Geldstrafe für Letzte Generation: 400 Euro für die Christbaumspitze
Eine Klimaaktivistin der Letzten Generation hat im Dezember den Weihnachtsbaum am Brandenburger Tor abgesägt. Dafür wurde sie nun verurteilt.
Foto: Florian Boillot
dpa/taz | Eine Aktion der Letzten Generation aus der Weihnachtszeit hat nun finanzielle Folgen. Nach dem Absägen der Spitze des Weihnachtsbaums am Brandenburger Tor in Berlin ist eine Klimaaktivistin zu 400 Euro Geldstrafe verurteilt worden.
Das Amtsgericht Tiergarten sprach die 23-jährige Aktivistin am Donnerstag der gemeinschädlichen Sachbeschädigung schuldig. Bei der Aktion der Letzten Generation sei von dem Baum etwa ein Meter abgesägt und die Lichterkette beschädigt worden. Auf einen rechtfertigenden Notstand könne sich die Angeklagte nicht berufen. Eine solche Aktion sei kein geeignetes Mittel, um die Politik zu veranlassen, andere Maßnahmen zu ergreifen.
Die Studentin aus Wolfenbüttel und eine weitere Frau hatten sich am 21. Dezember vorigen Jahres mit einer Hebebühne zur Spitze der 15 Meter hohen Nordmanntanne fahren lassen. Während sich die Begleiterin der 23-Jährigen mit einer Säge an dem Baum zu schaffen machte, habe die Angeklagte ein Transparent ausgerollt. Das Absägen sei „im bewussten und gewollten Zusammenwirken“ geschehen, hieß es in der Anklage. Gegen die andere Frau wird gesondert ermittelt.
„Das ist nur die Spitze eines Weihnachtsbaums“, zitierte die 23-Jährige im Prozess die Worte auf dem damals von ihnen an der Hebebühne angebrachten Plakat. Es sei ein friedlicher Protest gewesen – „Die Regierung schafft es nicht, gegen die Klimakatastrophe vorzugehen“. Die Angeklagte hatte Freispruch verlangt. Es habe ein rechtfertigender Notstand vorgelegen. Das Gericht folgte mit der verhängten Strafe von 40 Tagessätzen zu je zehn Euro dem Antrag der Staatsanwaltschaft.
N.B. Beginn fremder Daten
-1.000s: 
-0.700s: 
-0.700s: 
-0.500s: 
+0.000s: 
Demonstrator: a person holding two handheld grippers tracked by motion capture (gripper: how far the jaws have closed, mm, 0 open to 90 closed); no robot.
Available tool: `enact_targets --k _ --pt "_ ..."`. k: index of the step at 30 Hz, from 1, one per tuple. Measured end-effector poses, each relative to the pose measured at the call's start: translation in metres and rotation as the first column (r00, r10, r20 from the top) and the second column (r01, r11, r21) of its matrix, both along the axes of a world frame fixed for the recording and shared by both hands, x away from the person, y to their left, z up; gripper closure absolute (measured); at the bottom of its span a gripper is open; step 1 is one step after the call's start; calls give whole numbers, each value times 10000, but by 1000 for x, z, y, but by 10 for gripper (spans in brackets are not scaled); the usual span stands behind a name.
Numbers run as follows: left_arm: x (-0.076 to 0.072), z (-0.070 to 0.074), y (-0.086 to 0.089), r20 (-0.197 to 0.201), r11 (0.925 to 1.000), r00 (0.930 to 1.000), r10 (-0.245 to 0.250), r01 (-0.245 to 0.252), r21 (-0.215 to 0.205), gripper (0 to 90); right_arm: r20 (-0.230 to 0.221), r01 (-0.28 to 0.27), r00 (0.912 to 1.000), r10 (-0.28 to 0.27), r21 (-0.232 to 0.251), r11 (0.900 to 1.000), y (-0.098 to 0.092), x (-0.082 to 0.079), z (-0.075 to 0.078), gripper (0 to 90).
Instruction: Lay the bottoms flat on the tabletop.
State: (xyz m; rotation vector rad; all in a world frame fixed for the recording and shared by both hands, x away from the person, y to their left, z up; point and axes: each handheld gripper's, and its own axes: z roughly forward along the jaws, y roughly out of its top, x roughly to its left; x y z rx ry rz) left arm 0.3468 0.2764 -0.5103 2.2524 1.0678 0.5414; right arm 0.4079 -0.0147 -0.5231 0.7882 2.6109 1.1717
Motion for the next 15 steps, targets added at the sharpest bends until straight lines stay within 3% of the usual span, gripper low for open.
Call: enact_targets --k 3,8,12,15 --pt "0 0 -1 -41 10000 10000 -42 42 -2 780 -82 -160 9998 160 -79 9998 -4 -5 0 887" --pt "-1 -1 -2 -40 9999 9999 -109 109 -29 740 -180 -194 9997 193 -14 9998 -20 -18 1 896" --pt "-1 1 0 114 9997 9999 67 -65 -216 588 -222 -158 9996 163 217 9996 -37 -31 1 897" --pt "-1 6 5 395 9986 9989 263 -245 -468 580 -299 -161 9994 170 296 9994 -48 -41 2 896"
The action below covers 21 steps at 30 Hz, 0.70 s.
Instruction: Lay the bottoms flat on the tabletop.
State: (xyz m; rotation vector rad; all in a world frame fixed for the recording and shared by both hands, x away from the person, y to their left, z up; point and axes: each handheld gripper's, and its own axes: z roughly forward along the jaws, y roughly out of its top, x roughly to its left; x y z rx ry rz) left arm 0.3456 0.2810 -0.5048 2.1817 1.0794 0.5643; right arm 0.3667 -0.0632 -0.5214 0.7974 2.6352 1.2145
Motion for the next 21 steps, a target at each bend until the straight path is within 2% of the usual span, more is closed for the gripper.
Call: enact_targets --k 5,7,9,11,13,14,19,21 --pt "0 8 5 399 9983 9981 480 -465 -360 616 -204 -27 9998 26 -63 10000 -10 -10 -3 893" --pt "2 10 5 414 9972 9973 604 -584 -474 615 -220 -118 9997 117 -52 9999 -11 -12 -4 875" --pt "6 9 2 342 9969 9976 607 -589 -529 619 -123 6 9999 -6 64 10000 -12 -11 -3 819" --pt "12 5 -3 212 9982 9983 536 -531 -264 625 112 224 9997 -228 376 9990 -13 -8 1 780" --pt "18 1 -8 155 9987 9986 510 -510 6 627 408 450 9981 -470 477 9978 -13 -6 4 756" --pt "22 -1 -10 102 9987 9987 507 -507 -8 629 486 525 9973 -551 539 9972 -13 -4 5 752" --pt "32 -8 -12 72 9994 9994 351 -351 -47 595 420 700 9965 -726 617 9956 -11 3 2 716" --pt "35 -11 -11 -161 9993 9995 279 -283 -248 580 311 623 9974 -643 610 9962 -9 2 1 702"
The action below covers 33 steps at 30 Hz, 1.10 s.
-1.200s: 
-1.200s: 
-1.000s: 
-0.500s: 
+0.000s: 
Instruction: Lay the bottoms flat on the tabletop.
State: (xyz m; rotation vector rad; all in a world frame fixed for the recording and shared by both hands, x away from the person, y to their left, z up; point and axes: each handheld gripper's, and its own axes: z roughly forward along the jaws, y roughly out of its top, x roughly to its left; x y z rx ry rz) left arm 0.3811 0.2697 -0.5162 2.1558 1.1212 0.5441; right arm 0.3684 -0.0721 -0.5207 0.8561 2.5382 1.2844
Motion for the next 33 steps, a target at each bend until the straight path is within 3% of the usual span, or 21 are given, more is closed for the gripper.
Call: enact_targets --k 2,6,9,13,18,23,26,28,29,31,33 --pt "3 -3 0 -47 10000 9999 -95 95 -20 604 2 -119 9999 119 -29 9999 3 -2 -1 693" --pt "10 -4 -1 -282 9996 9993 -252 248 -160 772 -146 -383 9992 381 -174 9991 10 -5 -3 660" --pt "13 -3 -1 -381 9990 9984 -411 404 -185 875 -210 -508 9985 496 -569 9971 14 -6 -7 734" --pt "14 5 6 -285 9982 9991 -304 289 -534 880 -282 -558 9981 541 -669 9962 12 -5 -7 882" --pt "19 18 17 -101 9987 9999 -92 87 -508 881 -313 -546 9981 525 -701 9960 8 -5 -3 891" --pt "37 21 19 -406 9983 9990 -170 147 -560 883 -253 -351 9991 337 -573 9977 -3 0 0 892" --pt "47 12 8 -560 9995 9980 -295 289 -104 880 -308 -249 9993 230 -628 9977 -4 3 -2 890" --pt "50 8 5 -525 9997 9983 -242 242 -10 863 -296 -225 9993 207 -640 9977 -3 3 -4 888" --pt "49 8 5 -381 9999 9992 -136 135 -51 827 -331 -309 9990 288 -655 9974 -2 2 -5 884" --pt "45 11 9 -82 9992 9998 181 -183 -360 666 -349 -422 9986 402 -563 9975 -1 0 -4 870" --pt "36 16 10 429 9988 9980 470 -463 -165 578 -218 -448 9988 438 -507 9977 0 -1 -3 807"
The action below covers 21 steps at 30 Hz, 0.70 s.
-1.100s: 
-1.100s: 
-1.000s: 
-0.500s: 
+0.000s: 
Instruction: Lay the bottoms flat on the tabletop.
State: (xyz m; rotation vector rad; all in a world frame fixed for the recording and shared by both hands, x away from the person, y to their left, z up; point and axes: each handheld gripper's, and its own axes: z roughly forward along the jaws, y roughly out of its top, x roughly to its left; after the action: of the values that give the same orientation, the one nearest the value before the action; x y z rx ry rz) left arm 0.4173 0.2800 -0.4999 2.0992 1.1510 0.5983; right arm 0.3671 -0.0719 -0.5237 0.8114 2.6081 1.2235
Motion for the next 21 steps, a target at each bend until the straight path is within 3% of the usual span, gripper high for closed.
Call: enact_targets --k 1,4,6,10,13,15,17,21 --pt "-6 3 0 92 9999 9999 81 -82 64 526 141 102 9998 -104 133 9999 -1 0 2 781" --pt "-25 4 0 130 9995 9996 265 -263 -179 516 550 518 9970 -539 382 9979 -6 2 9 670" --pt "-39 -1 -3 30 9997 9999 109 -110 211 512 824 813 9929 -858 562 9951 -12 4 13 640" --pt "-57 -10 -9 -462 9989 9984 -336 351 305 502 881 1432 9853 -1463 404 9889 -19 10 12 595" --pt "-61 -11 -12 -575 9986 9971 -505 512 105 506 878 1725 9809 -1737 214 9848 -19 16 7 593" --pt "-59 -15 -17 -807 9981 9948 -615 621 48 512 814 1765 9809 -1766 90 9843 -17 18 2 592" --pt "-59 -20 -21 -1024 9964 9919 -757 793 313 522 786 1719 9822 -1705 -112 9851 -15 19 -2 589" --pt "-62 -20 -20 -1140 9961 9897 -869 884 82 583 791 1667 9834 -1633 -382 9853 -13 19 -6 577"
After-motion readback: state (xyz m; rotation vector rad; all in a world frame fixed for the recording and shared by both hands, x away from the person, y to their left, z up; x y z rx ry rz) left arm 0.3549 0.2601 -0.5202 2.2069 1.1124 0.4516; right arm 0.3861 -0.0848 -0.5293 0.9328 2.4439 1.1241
Das Urteil ist noch nicht rechtskräftig.
Kritik am Bürgerrat Ernährung
Seit zwei Wochen protestiert die Letzte Generation wieder verstärkt in Berlin mit verschiedenen Aktionen und Blockaden. Sie fordern das Ende der fossilen Rohstoffnutzung. Lange war ihr oberstes Ziel die Aufstellung eines Gesellschaftsrats.
Harte Kritik hagelt es von ihnen für den 160-köpfigen Bürgerrat zum Thema „Ernährung im Wandel“, der am Freitag erstmals zusammentreten sollte.
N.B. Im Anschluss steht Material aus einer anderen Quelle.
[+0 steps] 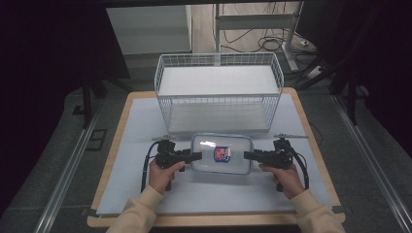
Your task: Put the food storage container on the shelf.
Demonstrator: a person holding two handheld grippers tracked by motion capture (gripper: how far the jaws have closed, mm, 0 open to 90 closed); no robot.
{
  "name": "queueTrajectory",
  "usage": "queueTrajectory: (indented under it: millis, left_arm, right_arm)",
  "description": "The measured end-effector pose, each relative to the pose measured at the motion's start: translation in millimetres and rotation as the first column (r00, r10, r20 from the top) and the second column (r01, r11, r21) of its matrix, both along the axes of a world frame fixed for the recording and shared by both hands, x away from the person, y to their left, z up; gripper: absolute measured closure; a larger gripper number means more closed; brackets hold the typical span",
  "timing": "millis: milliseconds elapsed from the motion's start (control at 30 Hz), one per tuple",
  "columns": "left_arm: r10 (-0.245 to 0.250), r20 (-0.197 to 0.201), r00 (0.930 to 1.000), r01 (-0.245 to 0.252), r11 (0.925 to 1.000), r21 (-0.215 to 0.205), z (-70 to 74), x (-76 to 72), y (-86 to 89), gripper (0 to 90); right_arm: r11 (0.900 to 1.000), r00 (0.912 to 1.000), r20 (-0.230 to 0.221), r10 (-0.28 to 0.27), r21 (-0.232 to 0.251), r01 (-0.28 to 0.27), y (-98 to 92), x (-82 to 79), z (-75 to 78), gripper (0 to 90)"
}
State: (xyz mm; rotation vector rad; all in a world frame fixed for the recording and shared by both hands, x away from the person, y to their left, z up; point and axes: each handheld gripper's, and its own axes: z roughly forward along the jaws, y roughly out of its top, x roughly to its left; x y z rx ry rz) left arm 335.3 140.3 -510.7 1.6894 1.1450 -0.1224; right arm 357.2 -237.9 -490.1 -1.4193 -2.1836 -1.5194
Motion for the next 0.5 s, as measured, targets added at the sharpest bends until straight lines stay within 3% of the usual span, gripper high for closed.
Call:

Die Fragestellung sei „kleinteilig“, heißt es in der Pressemitteilung der Letzten Generation. “Wir sind dabei, gefährliche Klima-Kipppunkte zu überschreiten, und jetzt soll erstmal nur das Thema Ernährung angegangen werden?“, sagt Marion Fabian, Sprecherin der Klimaprotestgruppe.
Stattdessen bräuchte es einen schnellstmöglichen Ausstieg aus fossilen Energieträgern. Die Letzte Generation kritisiere die geringe Hebelwirkung, die der Rat mit seinen Ergebnissen hat. Bis zum 29. Februar soll der Bürgerrat Handlungsempfehlungen für das Parlament erarbeiten. „Diese fließen in die parlamentarischen Beratungen ein“, erklärt der Bundestag. Eine Pflicht zur Berücksichtigung gibt es nicht.